File interminabili di giapponesi, spagnoli, tedeschi davanti al Musée Yves Saint Laurent di Marrakech, aperto poco più di un anno fa su progetto dello Studio KO e mandato imperioso del compagno di una vita del grande stilista, Pierre Bergé, scomparso a sua volta a poche settimane dall’inaugurazione: “Voglio qualcosa di forte, marocchino, contemporaneo e soprattutto senza compromessi”.
Ne è nato un palazzo contemporaneo e al tempo stesso classico, color ocra, con una cornice di “pizzo” in mattoni e un grande atrium decorato dal simbolo storico della maison, tappa obbligata per i selfie. Dall’apertura, il museo ha una media di 1600 visitatori al giorno, cifra che lo rende la singola meta più visitata della città e, insieme con il celeberrimo giardino botanico Majorelle, che la coppia curava dopo averne rilevato l’eredità dal pittore Jacques Majorelle, che l’aveva creato, negli anni Trenta. “Era il 1966 quando Yves scoprì Marrakech», raccontava Bergé, “rimase talmente commosso dalla città che decise di acquistare una casa e tornarci regolarmente”.

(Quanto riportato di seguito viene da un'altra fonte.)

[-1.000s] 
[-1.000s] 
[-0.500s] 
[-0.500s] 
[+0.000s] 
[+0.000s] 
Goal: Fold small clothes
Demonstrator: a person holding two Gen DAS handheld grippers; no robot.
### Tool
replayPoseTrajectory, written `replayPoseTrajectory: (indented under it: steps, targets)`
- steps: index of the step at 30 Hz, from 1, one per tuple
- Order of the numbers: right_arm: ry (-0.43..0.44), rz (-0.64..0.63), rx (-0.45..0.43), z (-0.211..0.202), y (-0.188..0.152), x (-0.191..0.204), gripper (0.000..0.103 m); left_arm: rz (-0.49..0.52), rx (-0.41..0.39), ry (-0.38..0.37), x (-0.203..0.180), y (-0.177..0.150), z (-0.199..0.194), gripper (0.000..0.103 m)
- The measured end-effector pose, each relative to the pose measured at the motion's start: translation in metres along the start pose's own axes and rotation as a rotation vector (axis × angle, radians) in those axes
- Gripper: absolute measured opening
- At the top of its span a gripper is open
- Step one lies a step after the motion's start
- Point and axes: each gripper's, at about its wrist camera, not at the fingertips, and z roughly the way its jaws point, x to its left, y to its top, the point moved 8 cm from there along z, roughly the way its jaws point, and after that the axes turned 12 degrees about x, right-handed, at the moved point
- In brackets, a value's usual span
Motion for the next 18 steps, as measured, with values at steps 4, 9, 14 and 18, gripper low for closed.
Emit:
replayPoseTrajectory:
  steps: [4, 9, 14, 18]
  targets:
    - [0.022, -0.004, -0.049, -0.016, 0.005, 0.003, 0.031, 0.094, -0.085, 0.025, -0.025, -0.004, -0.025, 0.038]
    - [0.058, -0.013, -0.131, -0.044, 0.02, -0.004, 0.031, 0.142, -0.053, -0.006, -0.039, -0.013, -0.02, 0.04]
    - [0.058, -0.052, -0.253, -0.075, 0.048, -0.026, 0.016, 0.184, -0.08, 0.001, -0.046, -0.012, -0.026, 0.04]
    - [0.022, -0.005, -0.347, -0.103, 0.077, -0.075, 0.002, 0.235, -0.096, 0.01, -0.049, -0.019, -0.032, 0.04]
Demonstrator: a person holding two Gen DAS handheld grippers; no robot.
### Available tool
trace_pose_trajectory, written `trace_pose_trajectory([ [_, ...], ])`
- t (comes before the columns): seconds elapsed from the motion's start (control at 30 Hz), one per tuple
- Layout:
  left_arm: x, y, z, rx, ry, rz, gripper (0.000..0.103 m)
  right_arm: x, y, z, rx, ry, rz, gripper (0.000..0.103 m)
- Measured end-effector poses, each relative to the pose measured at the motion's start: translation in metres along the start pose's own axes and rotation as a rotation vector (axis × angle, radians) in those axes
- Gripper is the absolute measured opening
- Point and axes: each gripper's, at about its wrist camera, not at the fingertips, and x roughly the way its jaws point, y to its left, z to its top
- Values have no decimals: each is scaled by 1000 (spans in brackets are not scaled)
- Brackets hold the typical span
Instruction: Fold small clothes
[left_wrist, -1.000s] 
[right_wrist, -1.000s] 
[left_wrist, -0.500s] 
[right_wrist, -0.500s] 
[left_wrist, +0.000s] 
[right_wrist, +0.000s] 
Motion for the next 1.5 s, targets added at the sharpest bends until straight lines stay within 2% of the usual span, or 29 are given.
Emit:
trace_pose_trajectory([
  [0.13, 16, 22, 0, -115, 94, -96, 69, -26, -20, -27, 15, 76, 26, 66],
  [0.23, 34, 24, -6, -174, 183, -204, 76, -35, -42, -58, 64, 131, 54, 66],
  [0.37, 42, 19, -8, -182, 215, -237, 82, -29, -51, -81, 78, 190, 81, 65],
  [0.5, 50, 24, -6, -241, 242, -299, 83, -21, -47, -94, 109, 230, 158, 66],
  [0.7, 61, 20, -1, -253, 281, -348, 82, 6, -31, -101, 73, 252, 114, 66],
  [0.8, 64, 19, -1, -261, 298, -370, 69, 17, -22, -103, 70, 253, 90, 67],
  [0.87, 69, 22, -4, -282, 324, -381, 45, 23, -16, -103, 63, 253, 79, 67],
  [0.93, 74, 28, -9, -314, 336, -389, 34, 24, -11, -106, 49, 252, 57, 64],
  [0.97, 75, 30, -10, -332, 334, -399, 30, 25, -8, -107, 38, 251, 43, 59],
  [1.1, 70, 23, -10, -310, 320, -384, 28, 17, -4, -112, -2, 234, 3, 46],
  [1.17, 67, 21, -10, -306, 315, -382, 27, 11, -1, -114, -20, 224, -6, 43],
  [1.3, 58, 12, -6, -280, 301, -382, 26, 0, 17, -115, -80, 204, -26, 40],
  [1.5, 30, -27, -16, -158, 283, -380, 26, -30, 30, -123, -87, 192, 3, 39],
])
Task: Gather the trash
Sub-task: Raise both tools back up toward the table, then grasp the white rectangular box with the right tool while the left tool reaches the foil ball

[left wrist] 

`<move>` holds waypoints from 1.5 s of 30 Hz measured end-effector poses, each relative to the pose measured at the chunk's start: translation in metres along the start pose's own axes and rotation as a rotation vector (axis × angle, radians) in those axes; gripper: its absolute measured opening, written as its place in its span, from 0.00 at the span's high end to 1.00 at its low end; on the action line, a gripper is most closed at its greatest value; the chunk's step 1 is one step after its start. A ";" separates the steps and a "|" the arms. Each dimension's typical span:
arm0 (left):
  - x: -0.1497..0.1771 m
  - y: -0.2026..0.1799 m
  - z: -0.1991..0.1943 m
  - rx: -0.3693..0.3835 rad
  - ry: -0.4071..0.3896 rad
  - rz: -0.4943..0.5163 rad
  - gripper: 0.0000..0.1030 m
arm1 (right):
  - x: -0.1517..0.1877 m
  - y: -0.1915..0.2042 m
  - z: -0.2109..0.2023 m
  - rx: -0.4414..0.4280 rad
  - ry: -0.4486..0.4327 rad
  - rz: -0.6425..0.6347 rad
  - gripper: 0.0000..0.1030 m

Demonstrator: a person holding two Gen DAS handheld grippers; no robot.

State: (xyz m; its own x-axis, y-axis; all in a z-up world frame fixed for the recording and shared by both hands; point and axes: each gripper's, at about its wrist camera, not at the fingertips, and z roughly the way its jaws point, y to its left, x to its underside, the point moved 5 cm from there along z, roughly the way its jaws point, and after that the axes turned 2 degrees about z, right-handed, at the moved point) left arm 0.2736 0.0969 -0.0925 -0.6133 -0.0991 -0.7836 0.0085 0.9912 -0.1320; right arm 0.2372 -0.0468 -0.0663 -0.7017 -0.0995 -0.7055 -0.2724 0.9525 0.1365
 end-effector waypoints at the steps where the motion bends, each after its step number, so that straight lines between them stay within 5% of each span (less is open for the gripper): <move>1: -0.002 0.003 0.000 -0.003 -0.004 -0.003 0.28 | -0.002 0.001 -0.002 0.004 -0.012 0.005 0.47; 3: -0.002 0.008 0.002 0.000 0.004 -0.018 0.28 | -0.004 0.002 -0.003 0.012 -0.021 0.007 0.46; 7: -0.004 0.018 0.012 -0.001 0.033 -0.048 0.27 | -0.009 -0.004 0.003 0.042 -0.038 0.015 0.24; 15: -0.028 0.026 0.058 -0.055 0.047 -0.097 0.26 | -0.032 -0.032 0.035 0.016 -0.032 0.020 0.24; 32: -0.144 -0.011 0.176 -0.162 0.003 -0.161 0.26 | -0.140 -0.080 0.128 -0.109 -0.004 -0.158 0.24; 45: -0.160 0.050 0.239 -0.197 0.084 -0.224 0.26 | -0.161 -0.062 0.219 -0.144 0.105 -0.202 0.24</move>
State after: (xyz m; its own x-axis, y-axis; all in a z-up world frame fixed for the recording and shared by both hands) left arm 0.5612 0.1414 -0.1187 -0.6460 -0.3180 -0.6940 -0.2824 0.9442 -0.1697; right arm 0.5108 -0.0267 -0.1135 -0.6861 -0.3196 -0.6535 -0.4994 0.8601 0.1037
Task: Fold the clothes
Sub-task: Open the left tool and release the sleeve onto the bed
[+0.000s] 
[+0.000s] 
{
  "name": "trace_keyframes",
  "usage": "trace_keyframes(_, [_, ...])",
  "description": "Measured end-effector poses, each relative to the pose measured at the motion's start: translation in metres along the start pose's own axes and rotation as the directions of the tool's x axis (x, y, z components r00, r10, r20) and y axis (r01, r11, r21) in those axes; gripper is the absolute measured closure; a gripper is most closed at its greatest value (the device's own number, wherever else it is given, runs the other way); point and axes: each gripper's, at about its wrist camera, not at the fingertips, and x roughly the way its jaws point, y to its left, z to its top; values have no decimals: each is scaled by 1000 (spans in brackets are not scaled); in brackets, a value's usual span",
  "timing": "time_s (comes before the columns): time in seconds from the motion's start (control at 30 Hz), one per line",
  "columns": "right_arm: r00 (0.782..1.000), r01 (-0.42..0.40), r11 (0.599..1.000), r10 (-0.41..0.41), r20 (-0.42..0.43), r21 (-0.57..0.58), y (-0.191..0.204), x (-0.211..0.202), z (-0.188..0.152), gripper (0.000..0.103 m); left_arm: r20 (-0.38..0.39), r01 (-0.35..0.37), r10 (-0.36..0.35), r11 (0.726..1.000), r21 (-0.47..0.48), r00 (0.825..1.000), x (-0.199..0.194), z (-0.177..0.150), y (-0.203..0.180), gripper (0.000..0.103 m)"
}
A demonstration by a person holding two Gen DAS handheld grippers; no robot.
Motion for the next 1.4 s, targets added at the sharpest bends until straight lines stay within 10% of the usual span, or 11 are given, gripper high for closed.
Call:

Più che un museo, è l’espressione architettonica di un genio che, oltre a Marrakech, amava Proust, Matisse a cui si ispirano le vetrate colorate nel patio e il cinema. Il pubblico si aggira reverente, qualcuno si commuove: è la forza del mito e la coscienza di avere di fronte a sé l’opera di qualcuno che amava le donne al punto di adattare alle loro forme e alla loro vita l’abbigliamento maschile, senza farne delle caricature. Un amico, che ha studiato psicoanalisi alla scuola di specializzazione dell’università di Trieste prima di rientrare a Marrakech, dice che i “numi” laici e occidentali della città sono due: Saint Laurent, e “la vostra Marta Marzotto”, che ci insegnò a trasformare le djellaba in capi alla moda, con un’energia e una generosità straordinarie”. La sua casa nella medina è ancora lì, intoccata. Passando, la gente del quartiere dice qualcosa, presumiamo di carino, alla sua memoria.